_Task:_ Scan the data below for the string "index". Show every line where it turns up.

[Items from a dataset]

----

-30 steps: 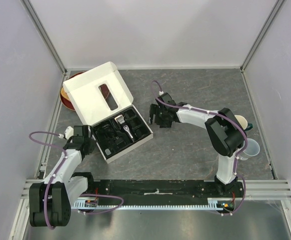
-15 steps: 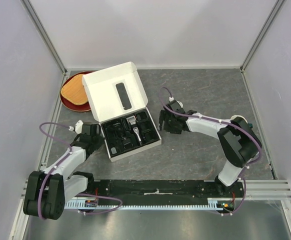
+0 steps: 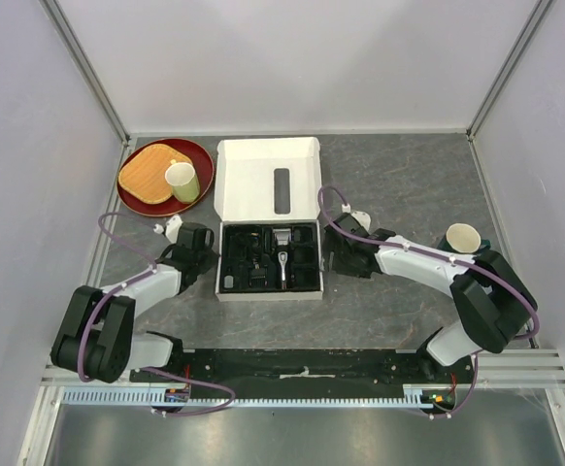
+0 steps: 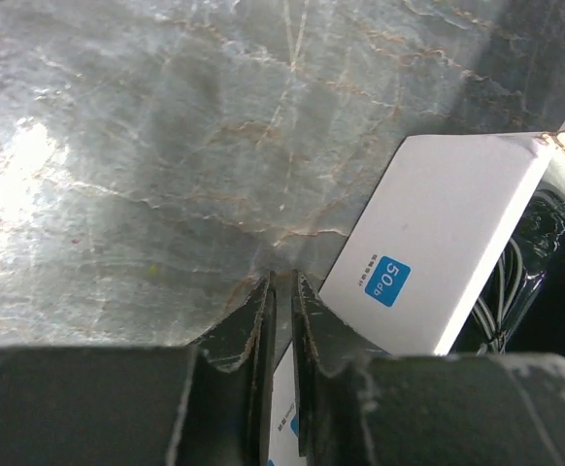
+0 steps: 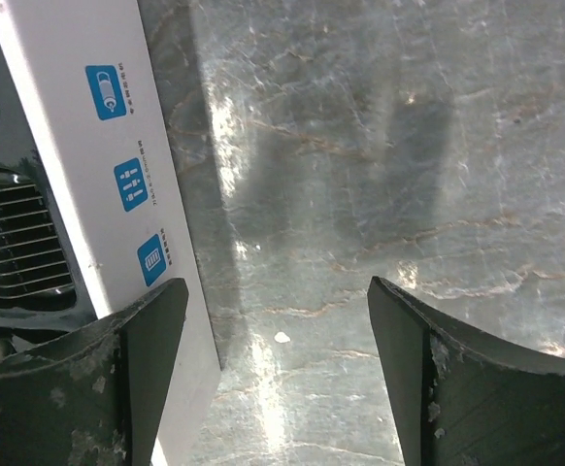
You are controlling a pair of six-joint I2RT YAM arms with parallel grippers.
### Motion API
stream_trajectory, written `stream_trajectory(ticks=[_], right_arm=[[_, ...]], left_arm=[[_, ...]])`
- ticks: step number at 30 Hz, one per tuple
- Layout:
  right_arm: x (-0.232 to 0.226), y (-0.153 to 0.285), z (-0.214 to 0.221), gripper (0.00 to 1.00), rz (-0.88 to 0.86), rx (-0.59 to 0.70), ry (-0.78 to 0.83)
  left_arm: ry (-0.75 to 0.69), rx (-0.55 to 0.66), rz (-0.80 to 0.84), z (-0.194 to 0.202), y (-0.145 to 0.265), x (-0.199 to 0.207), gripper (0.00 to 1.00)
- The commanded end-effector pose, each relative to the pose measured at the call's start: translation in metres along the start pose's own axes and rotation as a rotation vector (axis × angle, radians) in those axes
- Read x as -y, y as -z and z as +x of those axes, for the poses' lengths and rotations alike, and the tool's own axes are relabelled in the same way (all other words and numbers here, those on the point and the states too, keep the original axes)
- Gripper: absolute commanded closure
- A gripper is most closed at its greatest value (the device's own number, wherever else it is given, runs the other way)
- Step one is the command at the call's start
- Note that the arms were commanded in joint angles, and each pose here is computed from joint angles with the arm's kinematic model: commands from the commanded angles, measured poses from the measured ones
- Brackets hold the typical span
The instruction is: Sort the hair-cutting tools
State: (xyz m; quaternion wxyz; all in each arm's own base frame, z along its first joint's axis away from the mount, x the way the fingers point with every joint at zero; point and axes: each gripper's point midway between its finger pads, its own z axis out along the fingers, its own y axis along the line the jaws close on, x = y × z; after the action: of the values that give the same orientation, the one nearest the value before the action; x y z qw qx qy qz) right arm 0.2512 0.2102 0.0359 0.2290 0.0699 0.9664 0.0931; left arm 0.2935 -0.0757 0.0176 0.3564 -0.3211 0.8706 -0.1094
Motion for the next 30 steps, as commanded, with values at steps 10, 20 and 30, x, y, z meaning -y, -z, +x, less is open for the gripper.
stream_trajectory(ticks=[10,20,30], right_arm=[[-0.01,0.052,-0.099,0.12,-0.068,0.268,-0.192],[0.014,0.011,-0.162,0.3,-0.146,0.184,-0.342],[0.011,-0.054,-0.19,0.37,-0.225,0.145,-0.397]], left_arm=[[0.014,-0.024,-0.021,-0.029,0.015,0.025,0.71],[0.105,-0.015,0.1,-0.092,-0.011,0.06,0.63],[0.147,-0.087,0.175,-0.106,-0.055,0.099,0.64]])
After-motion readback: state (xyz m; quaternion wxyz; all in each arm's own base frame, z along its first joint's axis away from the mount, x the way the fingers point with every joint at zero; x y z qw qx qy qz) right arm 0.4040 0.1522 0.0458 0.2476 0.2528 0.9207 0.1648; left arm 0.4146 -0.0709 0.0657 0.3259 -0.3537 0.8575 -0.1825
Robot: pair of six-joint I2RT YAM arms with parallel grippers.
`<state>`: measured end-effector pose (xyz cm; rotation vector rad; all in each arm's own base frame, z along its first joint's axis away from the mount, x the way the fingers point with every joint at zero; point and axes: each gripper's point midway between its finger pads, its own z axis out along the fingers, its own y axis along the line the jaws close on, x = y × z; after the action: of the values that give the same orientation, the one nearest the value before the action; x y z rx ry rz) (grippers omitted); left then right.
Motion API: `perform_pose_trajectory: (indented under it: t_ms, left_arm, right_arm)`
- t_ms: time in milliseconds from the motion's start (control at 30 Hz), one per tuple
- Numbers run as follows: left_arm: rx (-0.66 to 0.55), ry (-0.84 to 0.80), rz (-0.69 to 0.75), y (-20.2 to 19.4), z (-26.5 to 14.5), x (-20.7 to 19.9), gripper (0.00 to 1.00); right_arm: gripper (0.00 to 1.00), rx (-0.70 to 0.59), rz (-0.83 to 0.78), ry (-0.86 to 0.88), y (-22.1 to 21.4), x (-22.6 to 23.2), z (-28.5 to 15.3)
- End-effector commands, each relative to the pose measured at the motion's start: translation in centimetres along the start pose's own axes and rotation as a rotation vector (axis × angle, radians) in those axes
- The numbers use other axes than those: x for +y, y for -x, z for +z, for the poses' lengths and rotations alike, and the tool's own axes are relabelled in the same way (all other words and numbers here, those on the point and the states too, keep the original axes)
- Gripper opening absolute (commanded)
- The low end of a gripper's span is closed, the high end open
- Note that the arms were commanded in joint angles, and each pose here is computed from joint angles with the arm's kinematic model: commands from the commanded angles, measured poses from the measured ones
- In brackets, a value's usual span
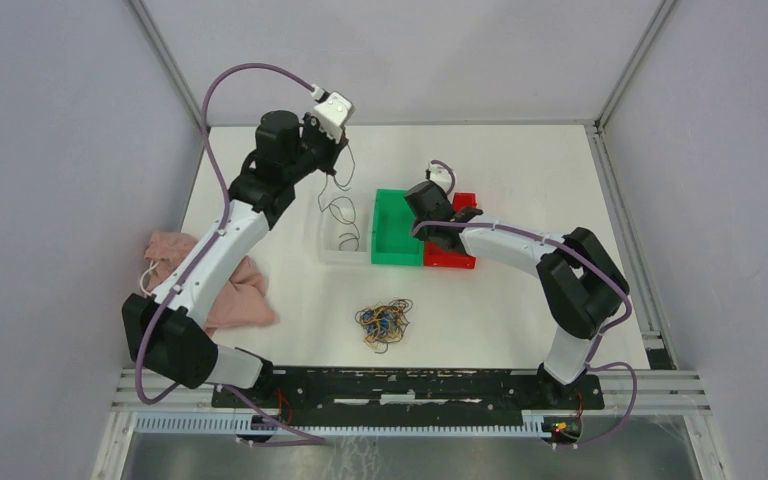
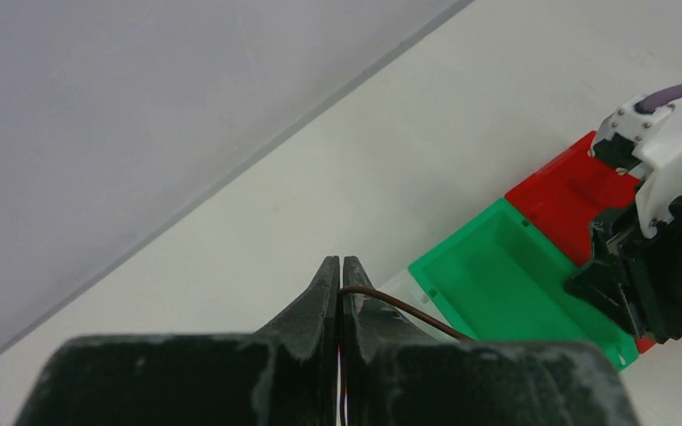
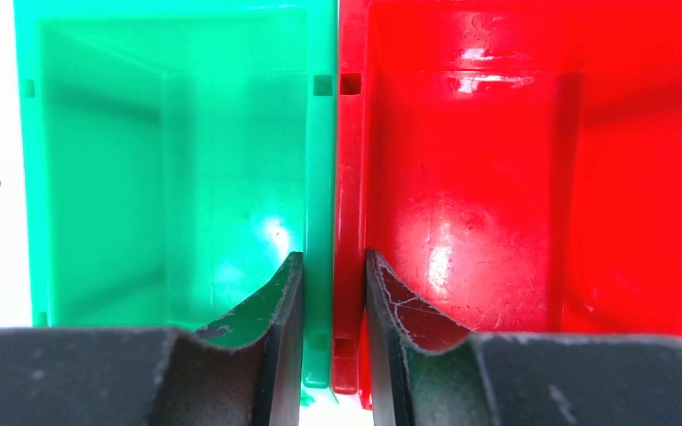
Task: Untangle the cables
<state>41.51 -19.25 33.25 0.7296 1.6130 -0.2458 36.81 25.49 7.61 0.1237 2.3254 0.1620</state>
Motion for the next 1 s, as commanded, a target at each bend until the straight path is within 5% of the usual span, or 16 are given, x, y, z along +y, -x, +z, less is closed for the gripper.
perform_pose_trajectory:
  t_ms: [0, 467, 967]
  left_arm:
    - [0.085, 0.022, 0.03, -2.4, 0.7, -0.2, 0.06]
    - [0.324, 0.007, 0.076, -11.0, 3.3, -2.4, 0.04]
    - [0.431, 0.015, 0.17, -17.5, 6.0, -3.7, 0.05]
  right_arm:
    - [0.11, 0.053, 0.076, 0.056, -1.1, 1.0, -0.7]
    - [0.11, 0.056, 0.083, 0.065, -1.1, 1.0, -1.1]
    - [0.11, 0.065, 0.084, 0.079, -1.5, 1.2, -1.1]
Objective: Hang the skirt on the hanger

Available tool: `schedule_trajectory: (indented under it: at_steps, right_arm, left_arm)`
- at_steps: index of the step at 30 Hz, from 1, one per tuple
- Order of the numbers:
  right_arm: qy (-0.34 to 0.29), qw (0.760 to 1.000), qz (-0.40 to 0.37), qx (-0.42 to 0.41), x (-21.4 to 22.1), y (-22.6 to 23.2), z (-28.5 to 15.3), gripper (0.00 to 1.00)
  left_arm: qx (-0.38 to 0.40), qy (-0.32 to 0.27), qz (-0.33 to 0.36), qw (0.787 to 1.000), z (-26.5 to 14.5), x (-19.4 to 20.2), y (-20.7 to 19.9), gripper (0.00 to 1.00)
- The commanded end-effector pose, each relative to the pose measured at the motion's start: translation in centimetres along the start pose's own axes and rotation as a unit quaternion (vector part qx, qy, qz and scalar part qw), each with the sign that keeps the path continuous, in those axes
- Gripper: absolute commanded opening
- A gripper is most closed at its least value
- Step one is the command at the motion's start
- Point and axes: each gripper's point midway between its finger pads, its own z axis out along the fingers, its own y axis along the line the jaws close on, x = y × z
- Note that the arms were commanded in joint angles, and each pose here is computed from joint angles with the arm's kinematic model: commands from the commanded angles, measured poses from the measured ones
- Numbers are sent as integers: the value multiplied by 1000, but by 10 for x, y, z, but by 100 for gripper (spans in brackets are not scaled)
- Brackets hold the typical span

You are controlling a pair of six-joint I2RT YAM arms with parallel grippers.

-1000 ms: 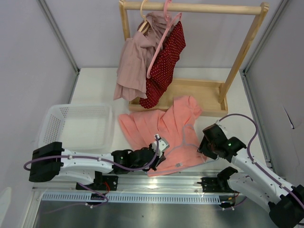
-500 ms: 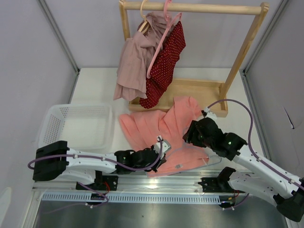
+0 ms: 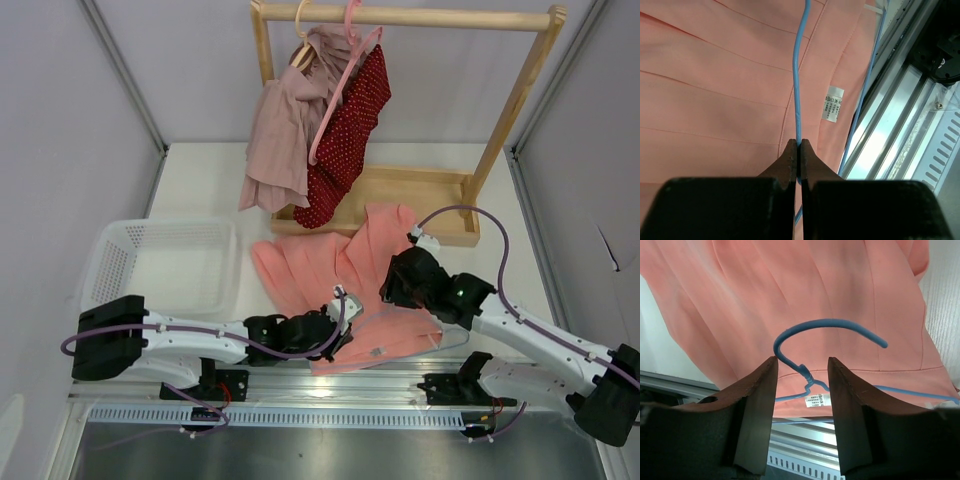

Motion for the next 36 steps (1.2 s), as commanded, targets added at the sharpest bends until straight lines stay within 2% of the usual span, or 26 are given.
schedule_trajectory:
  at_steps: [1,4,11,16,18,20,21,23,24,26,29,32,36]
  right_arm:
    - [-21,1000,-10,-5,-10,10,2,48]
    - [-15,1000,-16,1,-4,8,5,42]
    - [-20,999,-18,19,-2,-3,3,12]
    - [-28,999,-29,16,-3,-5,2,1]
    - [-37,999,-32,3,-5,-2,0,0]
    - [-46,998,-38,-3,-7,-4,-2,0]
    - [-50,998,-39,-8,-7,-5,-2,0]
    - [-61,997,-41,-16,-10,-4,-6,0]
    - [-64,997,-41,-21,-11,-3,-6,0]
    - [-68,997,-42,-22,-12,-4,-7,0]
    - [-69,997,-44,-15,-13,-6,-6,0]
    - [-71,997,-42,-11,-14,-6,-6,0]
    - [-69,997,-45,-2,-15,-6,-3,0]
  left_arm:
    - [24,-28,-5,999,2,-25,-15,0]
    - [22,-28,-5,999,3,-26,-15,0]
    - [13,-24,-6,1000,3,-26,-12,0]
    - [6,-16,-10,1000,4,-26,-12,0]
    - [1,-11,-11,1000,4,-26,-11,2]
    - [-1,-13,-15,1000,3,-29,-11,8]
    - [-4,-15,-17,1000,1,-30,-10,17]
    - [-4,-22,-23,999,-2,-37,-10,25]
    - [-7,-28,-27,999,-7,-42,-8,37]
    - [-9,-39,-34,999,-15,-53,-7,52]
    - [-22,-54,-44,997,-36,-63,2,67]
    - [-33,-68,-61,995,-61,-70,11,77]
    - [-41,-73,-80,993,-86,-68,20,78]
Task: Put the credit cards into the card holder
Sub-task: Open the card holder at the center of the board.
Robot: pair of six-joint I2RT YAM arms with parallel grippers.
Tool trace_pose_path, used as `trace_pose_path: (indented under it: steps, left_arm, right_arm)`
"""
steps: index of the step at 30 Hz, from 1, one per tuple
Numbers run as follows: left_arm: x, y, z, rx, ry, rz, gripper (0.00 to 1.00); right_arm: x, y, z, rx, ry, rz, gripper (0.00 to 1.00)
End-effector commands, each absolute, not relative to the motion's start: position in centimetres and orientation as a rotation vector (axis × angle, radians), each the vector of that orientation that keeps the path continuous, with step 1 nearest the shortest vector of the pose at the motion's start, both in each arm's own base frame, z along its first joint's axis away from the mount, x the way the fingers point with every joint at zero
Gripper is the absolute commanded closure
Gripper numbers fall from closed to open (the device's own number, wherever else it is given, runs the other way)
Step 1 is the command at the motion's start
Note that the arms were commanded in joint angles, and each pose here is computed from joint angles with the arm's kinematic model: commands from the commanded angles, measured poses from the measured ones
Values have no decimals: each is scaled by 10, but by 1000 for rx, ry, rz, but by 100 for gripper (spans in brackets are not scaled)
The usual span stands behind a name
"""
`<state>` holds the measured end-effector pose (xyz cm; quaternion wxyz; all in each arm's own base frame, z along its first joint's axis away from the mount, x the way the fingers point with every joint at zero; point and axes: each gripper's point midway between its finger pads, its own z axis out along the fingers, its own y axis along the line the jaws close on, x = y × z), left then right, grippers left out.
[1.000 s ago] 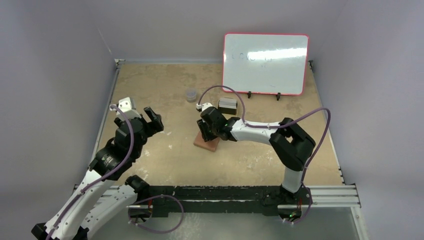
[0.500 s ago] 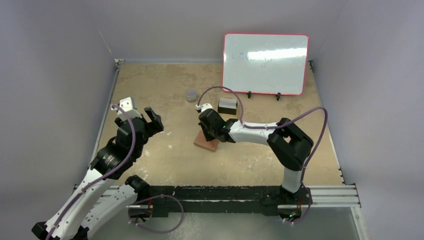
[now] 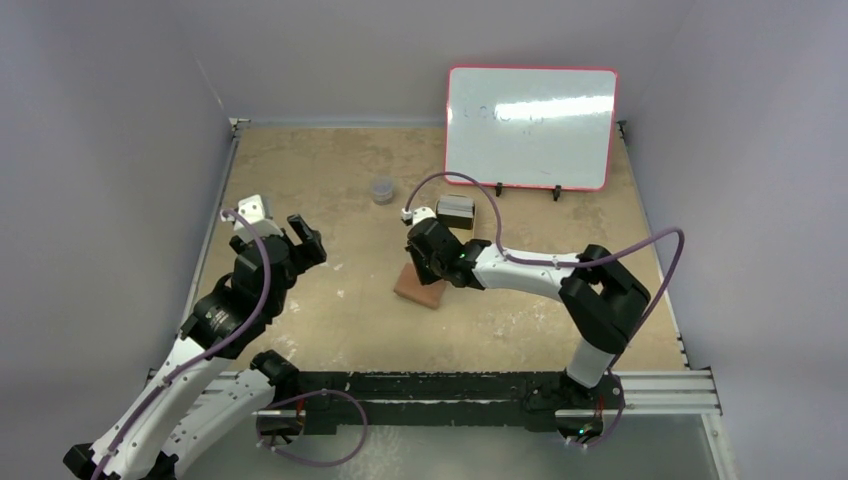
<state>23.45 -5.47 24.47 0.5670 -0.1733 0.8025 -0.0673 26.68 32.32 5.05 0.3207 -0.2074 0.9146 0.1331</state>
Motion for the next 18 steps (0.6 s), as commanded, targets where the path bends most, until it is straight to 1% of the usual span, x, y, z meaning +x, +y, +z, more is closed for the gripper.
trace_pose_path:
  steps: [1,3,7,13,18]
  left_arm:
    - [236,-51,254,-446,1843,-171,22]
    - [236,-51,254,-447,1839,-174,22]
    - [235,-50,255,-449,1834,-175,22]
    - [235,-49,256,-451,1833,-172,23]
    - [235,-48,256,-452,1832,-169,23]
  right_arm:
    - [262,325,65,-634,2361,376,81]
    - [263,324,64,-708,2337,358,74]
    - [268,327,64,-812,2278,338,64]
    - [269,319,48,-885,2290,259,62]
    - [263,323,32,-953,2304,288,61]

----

_The completed task:_
- at_steps: index of the step at 30 Hz, from 1, one per tuple
steps: index of the step at 30 Hz, from 1, one per tuple

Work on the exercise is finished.